312   auto output_wav_writer = WavWriter::Create(
313       output_file.string(), kOutputWavChannels, wav_file_fmt.samples_per_sec,
314       wav_file_fmt.bits_per_sample, kMaxNumSamplesPerFrame);
315 
316   // Calculate number of bytes per sample based on bits per sample.
317   const int32_t bytes_per_sample =
318       static_cast<int32_t>(wav_file_fmt.bits_per_sample) / kBitsPerByte;
319   const int32_t total_channels = wav_file_fmt.num_channels;
320   const size_t total_channel_size =
321       static_cast<size_t>(bytes_per_sample) * wav_file_fmt.num_channels;
322   const size_t data_chunk_size = data_chunk_info.size;
323   const auto total_duration =
324       CalculateTotalDuration(data_chunk_size, wav_file_fmt, total_channel_size);
325   const size_t total_samples =
326       total_duration * static_cast<size_t>(wav_file_fmt.samples_per_sec);
327 
328   // Initialize vectors required to hold intermediate values.
329   std::vector<size_t> audio_block_indices(total_channels, 0);
330   std::vector<double> seg_duration(total_channels, 0);
331 
332   // Holds the duration of current segment.
333   double this_seg_duration = 0.0;
334   double total_processed_duration = 0.0;
335   // Holds the number of samples left over from the previous segment due to
336   // rounding error.
337   float leftover_sample_duration = 0.0f;
338   int num_samples_count = 0;
339 
340   // Initialize segment duration for all channels with the corresponding first
341   // audio block duration.
342   auto& audio_channels = input_adm.audio_channels;
343   for (int ch = 0; ch < total_channels; ++ch) {
344     seg_duration[ch] =
345         CalculateBlockDuration(audio_channels[ch].audio_blocks, 0);
346     if (seg_duration[ch] <= kErrorTolerance) {
347       seg_duration[ch] = total_duration;
348     }
349   }
350 
351   // Iterate over the audio blocks within the audio channel which holds
352   // time-varying positional metadata.
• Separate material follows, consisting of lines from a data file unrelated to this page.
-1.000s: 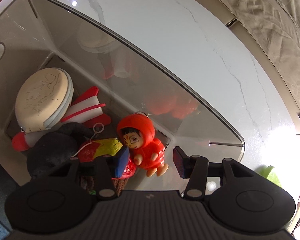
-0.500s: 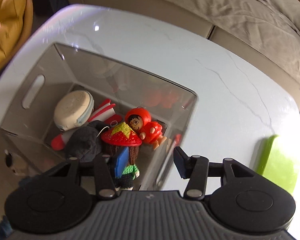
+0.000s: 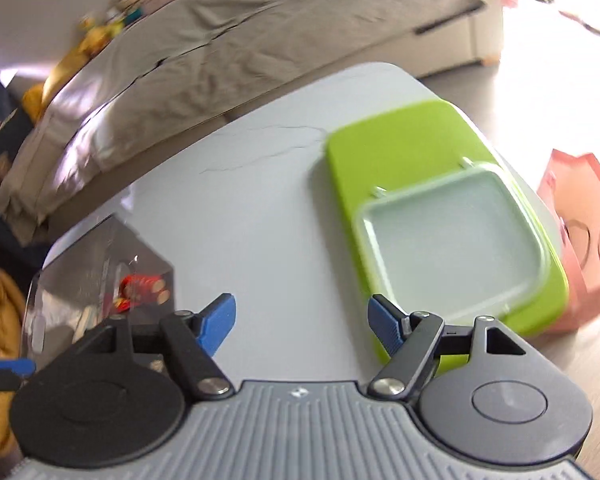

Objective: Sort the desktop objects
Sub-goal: 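Grasp the edge of the lime-green lid with the right tool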

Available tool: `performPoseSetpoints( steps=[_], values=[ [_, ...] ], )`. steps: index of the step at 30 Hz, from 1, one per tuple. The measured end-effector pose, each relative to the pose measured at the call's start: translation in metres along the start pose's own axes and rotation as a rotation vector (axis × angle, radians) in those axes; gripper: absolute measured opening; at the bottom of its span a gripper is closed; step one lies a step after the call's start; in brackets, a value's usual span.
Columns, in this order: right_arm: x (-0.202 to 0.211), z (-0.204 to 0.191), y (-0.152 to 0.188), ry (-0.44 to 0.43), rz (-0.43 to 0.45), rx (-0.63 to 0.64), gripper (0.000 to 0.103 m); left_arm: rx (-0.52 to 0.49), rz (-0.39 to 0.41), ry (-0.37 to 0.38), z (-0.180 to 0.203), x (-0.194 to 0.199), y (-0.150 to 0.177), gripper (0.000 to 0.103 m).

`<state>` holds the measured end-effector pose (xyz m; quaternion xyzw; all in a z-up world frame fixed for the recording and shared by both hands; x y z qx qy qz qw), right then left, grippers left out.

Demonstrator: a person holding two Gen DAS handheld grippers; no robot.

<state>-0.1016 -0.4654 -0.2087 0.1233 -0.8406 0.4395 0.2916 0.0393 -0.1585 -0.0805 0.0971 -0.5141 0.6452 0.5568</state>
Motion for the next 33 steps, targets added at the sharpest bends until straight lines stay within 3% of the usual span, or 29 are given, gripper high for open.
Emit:
performPoseSetpoints(
  steps=[3, 8, 11, 17, 24, 29, 33],
  values=[
    [-0.007, 0.070, 0.025, 0.061, 0.059, -0.192, 0.075, -0.052, -0.050, 0.009, 0.023, -0.018, 0.013, 0.103],
    [-0.022, 0.146, 0.070, 0.136, 0.125, -0.429, 0.075, -0.139, -0.117, -0.003, 0.054, -0.043, 0.030, 0.103],
    [-0.036, 0.172, 0.094, 0.150, 0.147, -0.538, 0.075, -0.167, -0.158, -0.012, 0.064, -0.055, 0.038, 0.103],
    [-0.061, 0.184, 0.119, 0.098, 0.201, -0.705, 0.077, -0.204, -0.217, -0.051, 0.069, -0.069, 0.048, 0.103],
    [-0.078, 0.190, 0.124, 0.015, 0.296, -0.829, 0.080, -0.209, -0.252, -0.086, 0.069, -0.074, 0.055, 0.103],
    [-0.088, 0.185, 0.123, -0.023, 0.322, -0.853, 0.080, -0.213, -0.268, -0.095, 0.070, -0.077, 0.060, 0.103],
    [-0.094, 0.177, 0.122, -0.032, 0.311, -0.829, 0.073, -0.214, -0.277, -0.095, 0.070, -0.077, 0.063, 0.103]
  ],
)
Point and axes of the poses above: each gripper's, at about its wrist camera, not at the fingertips, and x roughly against the way its jaws point, z to its right, y to its underside, the point moved 7 cm from there along -x, roughly the way its jaws point, and after that the axes turned 13 degrees about z, right-handed, at the moved point
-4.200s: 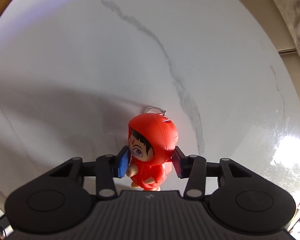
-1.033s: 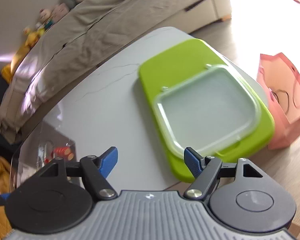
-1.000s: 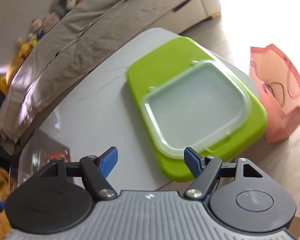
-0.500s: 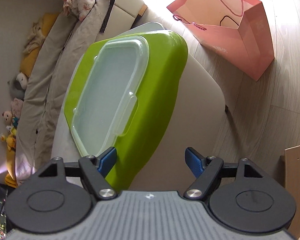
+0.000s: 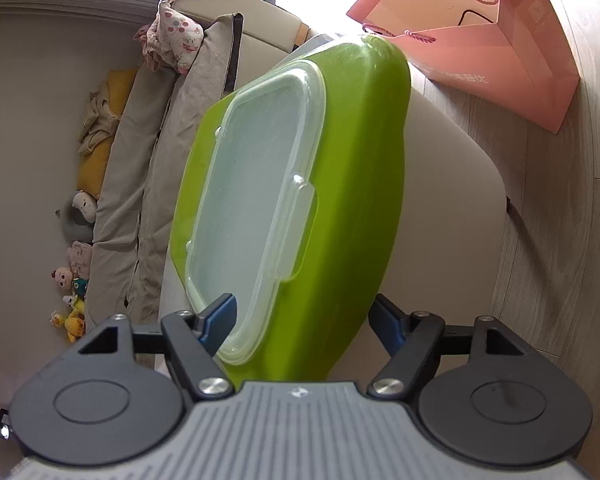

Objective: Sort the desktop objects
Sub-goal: 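Grasp the edge of the lime-green lid with the right tool, then tilt the lid upright with the right tool while the left tool grasps its opposite edge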

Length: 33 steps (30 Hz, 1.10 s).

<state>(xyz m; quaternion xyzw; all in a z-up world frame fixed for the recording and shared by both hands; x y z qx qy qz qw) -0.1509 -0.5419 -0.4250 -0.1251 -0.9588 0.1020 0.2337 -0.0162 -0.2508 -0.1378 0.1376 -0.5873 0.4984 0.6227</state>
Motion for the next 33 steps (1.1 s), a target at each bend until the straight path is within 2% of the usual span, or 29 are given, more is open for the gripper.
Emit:
performPoseSetpoints(
  steps=[3, 9, 17, 28, 31, 33],
  values=[
    [0.002, -0.005, 0.004, 0.011, 0.014, 0.054, 0.071, 0.004, -0.006, 0.000, -0.001, -0.002, 0.003, 0.103],
    [0.009, -0.007, 0.004, 0.005, 0.016, 0.055, 0.067, 0.023, -0.014, 0.006, -0.003, -0.003, 0.008, 0.103],
    [0.012, 0.006, 0.002, -0.043, -0.018, -0.049, 0.060, 0.039, -0.016, 0.032, 0.001, -0.005, 0.011, 0.103],
    [0.046, 0.031, 0.010, -0.072, 0.010, -0.071, 0.059, 0.040, -0.032, 0.076, 0.011, -0.006, 0.022, 0.103],
    [0.048, 0.034, 0.010, -0.120, 0.045, -0.093, 0.066, 0.040, -0.034, 0.078, 0.012, -0.007, 0.023, 0.103],
    [0.047, 0.035, 0.007, -0.151, 0.083, -0.122, 0.084, 0.045, -0.032, 0.082, 0.012, -0.008, 0.023, 0.103]
  ],
)
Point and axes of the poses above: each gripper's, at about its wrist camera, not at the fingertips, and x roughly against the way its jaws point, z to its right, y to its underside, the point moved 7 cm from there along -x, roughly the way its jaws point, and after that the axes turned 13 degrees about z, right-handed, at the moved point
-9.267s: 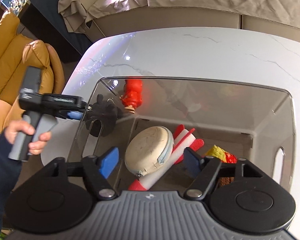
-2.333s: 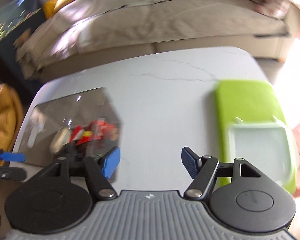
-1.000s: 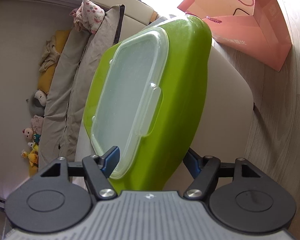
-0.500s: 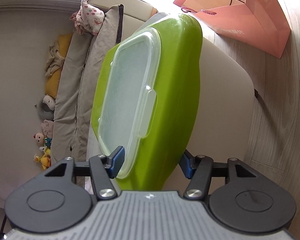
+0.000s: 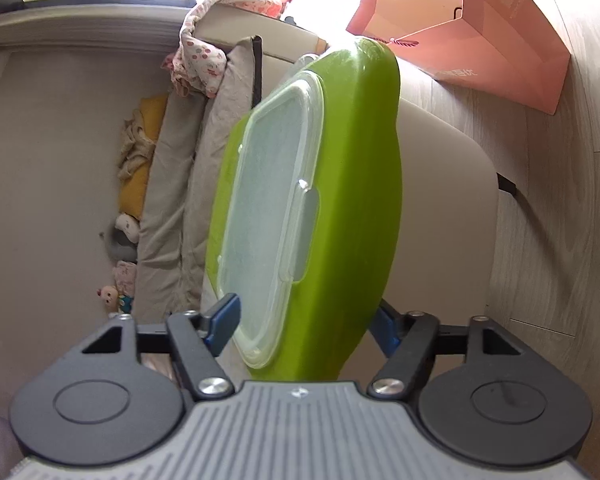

Splice the channels into segments such
353   // that segments in each channels have a constant metadata. Invoke the panner
354   // for the wav segments to obtain 3OA and later append the output wav file.
355   //
356   // For e.g., Consider 2 channels (containing 10 samples each) having varying
357   // positional metadata associated with it during different time duration as
358   // below:
359   //
360   // CH1 -----|---|--|
361   // CH2 ---|---|----|
362   //
363   // The above wav data will be spliced to 5 wav segments as below:
364   //
365   //     seg1|seg2|seg3|seg4|seg5
366   // CH1  ---| -- | -  | -- | --
367   // CH2  ---| -- | -  | -- | --
368   while (true) {
369     // Find the minimum non-zero segment duration.
370     auto min_duration = std::min_element(
371         seg_duration.begin(), seg_duration.end(), [](double a, double b) {
372           return (a > kErrorTolerance && (b <= kErrorTolerance || a < b));
373         });
374 
375     if (*min_duration > kErrorTolerance) {
376       this_seg_duration = *min_duration;
377     } else if (*min_duration < kErrorTolerance) {
378       break;
379     } else {
380       CHECK_GE(*min_duration, -kErrorTolerance)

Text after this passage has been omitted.